- - Monday, November 2, 2015

Should this variation stock manipulation be legal?

A billionaire hedge fund manager spies an opportunity for further enrichment. 

He identifies a publicly traded company that he suspects may soon plunge in value because of fraud or other illegal practices.

Trading on his suspicion, the billionaire takes a massive short position in the stock of the target company.

But there are no complaining consumers, employees, or independent contractors to support the billionaire’s suspicions.

He makes public presentations elaborating the reasons for his conviction that the target company is a fraud doomed to collapse. But the company does not.

The billionaire fears losing staggering sums from his short sales.

To send the target company’s stock price plunging, he employs his vast wealth to lobby Congress and federal law enforcement agencies to investigate his suspicions of fraud. Defending against the investigations is expensive, and an investigation, simpliciter, creates a risk factor that deters investors or creditors. The billionaire, however, conceals from the public the material investment fact of his plan to enlist the instruments of government to destroy the target company thereby profiting handsomely from his short sales.

This hypothetical largely tracks the Captain Ahab-like quest of Pershing Square’s hedge fund manager Bill Ackman to destroy Herbalife and make huge profits for him. Herbalife is a multilevel nutritional marketing company.
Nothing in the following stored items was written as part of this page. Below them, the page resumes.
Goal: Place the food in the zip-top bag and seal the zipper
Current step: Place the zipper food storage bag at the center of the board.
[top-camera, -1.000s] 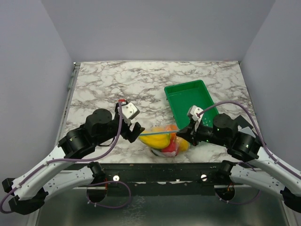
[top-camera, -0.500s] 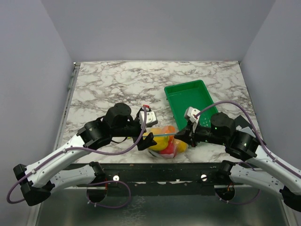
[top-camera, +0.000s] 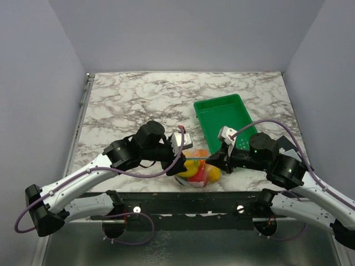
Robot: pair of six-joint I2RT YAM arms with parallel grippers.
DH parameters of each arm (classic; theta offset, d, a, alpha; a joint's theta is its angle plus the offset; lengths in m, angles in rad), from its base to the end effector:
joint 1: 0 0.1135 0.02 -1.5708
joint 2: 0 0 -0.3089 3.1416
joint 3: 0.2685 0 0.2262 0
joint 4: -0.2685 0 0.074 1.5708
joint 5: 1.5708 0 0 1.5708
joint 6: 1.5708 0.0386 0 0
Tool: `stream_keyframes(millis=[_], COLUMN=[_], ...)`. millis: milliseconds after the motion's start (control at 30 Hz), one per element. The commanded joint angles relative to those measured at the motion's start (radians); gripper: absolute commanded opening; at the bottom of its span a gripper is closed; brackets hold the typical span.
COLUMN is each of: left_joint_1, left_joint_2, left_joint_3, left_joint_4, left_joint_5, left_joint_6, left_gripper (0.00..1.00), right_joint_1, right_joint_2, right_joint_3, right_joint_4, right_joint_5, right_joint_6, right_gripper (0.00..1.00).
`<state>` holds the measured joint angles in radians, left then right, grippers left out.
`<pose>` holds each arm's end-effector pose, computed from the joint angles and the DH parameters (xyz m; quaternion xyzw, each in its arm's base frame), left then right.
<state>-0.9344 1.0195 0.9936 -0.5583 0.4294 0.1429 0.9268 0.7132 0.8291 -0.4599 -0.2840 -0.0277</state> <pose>0.0874 -0.1453 0.3708 0.5281 0.6869 -0.3515 0.3546 0.0518 0.0870 0.3630 -0.4442 0.6816 0.3519 0.4629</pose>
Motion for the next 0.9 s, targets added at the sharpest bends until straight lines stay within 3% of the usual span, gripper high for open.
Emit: stream_keyframes(millis=[0, 367, 700, 867], left_joint_1=[0.004, 0.005, 0.005, 0.005], left_joint_2=[-0.003, 0.050, 0.035, -0.019], left_joint_3=[-0.035, -0.036, -0.023, 0.006], left_joint_4=[0.034, 0.039, 0.058, 0.059], left_joint_5=[0.051, 0.121, 0.006, -0.091], left_joint_6=[0.005, 0.005, -0.029, -0.041], left_gripper=[0.58, 0.00, 0.00, 0.00], right_joint_1=[-0.005, -0.005, -0.005, -0.005], right_joint_2=[-0.013, -0.033, -0.086, -0.122], right_joint_3=[0.006, -0.021, -0.035, -0.026], right_joint_4=[0.018, 0.027, 0.002, 0.005], right_joint_5=[-0.030, -0.015, 0.083, 0.180], right_joint_6=[-0.001, 0.020, 0.025, 0.054], right_gripper=[0.01, 0.01, 0.01, 0.26])
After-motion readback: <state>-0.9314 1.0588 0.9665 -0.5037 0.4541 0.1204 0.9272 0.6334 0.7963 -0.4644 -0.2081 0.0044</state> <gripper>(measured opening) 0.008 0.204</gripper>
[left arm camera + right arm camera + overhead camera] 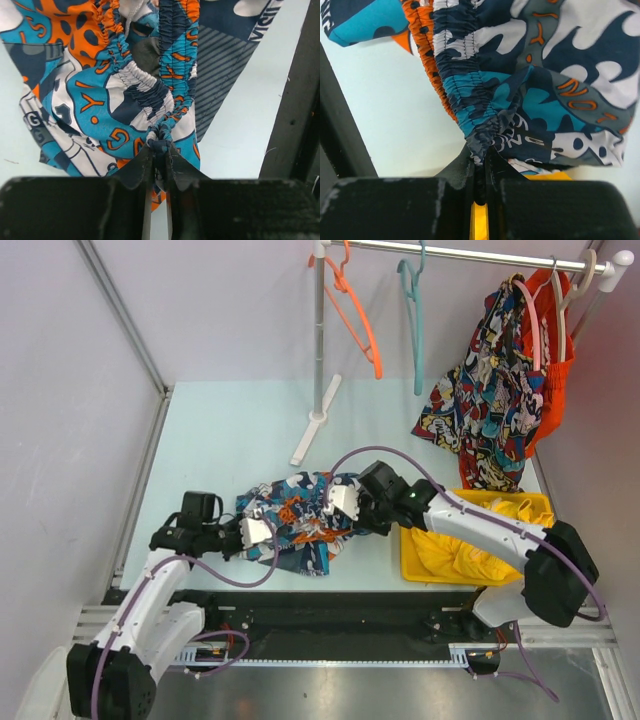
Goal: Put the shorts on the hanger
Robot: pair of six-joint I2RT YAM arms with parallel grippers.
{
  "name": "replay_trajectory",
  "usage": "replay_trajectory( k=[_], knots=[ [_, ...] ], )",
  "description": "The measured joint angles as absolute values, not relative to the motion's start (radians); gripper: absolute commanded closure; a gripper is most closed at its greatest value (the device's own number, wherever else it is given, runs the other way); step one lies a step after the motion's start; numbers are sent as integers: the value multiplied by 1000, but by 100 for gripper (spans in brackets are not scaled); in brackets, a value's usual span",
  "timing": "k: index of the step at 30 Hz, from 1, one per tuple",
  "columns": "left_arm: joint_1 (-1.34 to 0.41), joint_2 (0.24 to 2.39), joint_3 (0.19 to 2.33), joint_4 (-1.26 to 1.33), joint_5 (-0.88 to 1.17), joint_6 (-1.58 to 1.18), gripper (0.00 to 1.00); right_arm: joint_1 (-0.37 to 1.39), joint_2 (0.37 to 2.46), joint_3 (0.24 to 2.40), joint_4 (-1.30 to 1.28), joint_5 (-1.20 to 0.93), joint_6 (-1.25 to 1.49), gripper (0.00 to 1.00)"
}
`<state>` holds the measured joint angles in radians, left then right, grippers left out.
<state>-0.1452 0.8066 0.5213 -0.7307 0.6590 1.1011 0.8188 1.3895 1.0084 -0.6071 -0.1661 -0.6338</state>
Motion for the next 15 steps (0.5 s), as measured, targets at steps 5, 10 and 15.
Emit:
replay_trajectory(
  k=[5, 10, 15],
  knots=[
    [-184, 864, 512, -686, 626, 1100, 72, 831, 1434, 995, -568, -166, -655, 52],
    [-210, 896, 521, -704, 609, 1092, 41, 838, 1422, 995, -566, -154, -664, 30],
    [-213, 834, 627, -829, 616, 1053, 17, 892, 1261, 997, -635, -126, -653, 13]
  ],
)
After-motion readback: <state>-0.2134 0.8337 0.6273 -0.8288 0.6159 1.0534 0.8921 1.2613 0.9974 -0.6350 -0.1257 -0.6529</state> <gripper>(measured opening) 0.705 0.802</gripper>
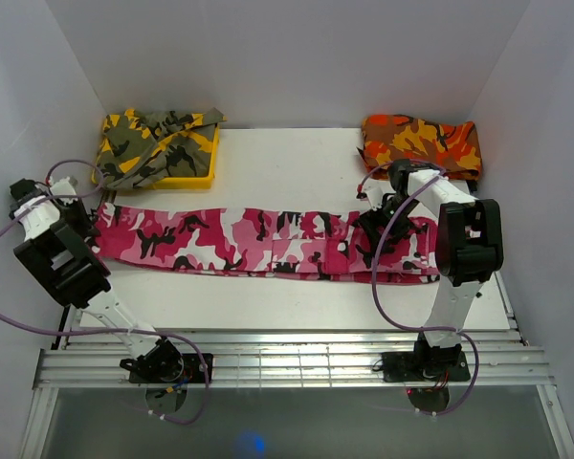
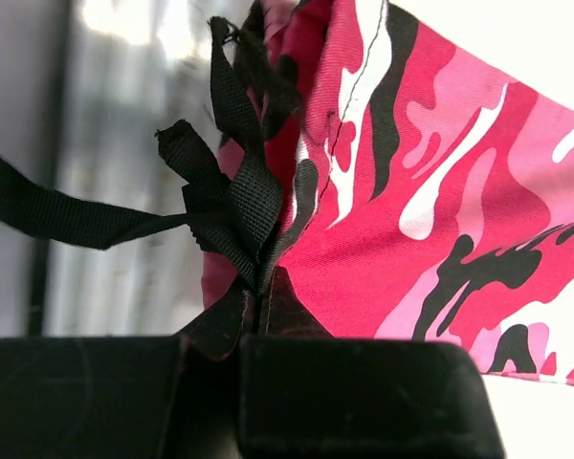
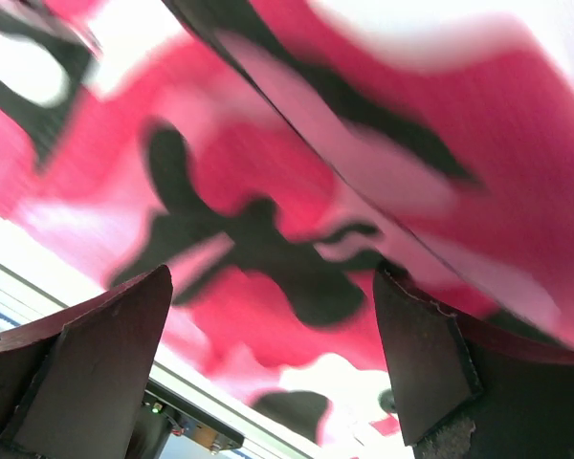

Mr. Ackman is no philanthropist. He is in the hedge fund business to make money. According to an article in Fortune Magazine, Mr. Ackman took a
stupendous $1 billion short position in Herbalife in December 2012. Mr. Ackman then delivered a public presentation in which he assailed the company as a pyramid scheme whose stock price would fall to zero.

So far, so good. Private parties, especially victims, can usefully complement government watchdogs in detecting fraud or other wrongdoing. Government resources are limited. Sunshine is said to be the best of disinfectants. Moreover, Herbalife could sue Mr. Ackman for commercial defamation for publishing any false statements of fact without encountering First Amendment barriers under the Supreme Court’s ruling in Dun & Bradstreet v. Greenmoss Builders (1985). On the other hand, defamation suits are often self-defeating by giving the damaging defamatory statements — at least temporarily—neon signs. At present, Herbalife has refrained from any defamation suit.

Mr. Ackman endeavored to unearth evidence of Herbalife’s suspected fraud. He hired lobbyists to alert community groups to discover “victims” and direct them to regulators. He created websites, placed advertisements, posted notices, set up 1-800 numbers, and contacted former Herbalife employees and distributors. Even though Mr. Ackman acted with ulterior motives, these methods are unobjectionable — so long as bribes or other things of value were not offered to fabricate evidence

But Mr. Ackman’s next steps crossed the line. He sought to enlist members of Congress to intercede with the Federal Trade Commission or other federal agencies to launch an investigation of Herbalife. 

Sen. Edward Markey, Massachusetts Democrat, wrote letters to the FTC and Securities and Exchange Commission.

Members of Congress control the budgets of executive branch enforcement agencies. Their suggestions predictably receive premium treatment. When I served as general counsel of the Federal Communications Commission, Chairman of the House Energy and Commerce Committee, John Dingell
Michigan Democrat, was treated as royalty.

Further, Mr. Ackman is uberwealthy. Under the Citizens United decision of the U.S. Supreme Court, Mr. Ackman could independently spend unlimited personal or corporate funds in support of a member’s re-election. Members are not stupid. They know that accommodating a billionaire’s request could earn them his independent expenditure support without an express quid pro quo. That is how Washington, D.C., works.

The FTC unsurprisingly issued a Civil Investigative Demand to Herbalife on March 12, 2015, and its investigation is still ongoing. Herbalife remains under a cloud.

What Mr. Ackman has done is reminiscent of what Charles Keating did in the so-called “Keating Five” scandal. Keating of Lincoln Savings & Loan enlisted five senators to whom he had made substantial campaign contributions to intercede with the Federal Home Bank Board to prevent a declaration of Lincoln’s insolvency. Keating was a crook who was soon imprisoned. Three of the five senators were sanctioned by the Senate Ethics Committee, and the remainder harshly criticized.

The enforcement machinery of government should not be conscripted by the rich in cahoots with members of Congress to compromise the evenhanded administration of justice for private advantage.

That is an earmark of plutocracy, not democracy.